While the custom of drinking tea in the afternoon may have existed from the late 17th century, tea as a meal is a later invention, dating to the late 18th or early 19th centuries. An early French reference to "afternoon tea" was made by Madame de Sévigné (1626–1696), who used the term thé de cinq heures ("five o’clock tea") in her letters.

William H. Ukers notes that Alexander Carlyle used the term "afternoon tea" in his autobiography. He describes the ladies of Harrogate serving "afternoon tea or coffee" in 1763. The Oxford English Dictionary provides other early examples of reference to tea as a social gathering. The earliest is from Jonathan Swift's satirical etiquette guide, A Complete Collection of Genteel and Ingenious Conversation (1738), "Whether they meet..at Meals, Tea, or Visits". John Wesley and Harriet Martineau also are quoted.

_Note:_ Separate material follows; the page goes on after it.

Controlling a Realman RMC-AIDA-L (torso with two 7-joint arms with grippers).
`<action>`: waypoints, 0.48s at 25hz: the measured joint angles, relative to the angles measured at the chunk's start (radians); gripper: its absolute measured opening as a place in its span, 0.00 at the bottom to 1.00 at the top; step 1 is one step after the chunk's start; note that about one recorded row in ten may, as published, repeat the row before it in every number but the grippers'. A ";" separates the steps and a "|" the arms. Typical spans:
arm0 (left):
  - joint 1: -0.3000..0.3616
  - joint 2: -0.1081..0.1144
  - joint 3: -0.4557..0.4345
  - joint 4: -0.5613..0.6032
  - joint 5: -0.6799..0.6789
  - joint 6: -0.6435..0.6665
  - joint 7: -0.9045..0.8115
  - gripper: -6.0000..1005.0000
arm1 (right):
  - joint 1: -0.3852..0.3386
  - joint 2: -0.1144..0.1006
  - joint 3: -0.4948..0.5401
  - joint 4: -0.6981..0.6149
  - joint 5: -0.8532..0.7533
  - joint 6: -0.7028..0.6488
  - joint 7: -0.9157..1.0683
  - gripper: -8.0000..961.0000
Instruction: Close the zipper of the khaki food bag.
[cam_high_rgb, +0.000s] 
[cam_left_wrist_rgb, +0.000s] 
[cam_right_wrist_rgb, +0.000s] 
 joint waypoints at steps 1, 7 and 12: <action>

The timing of the tea meal has moved over the centuries in response to the migration of the main meal, dinner. Until the late 18th century dinner was eaten at what is now called "lunchtime", or in the early afternoon. Supper was a later and lighter meal. Dinner remains a midday meal in some regions. Gradually, dinner began to migrate, amid much controversy, until by about 1900 it arrived at its present timing, in most places, in the evening. At first, the "tea" meal was often in the early evening, some three or four hours after mid-day dinner; another version of the tea meal was even later, after a supper and before bed. Philosopher Thomas Carlyle and his wife Jane Welsh Carlyle invited guests for 7 pm to their teas in the 1850s, although "afternoon tea" before dinner was also becoming established by this time.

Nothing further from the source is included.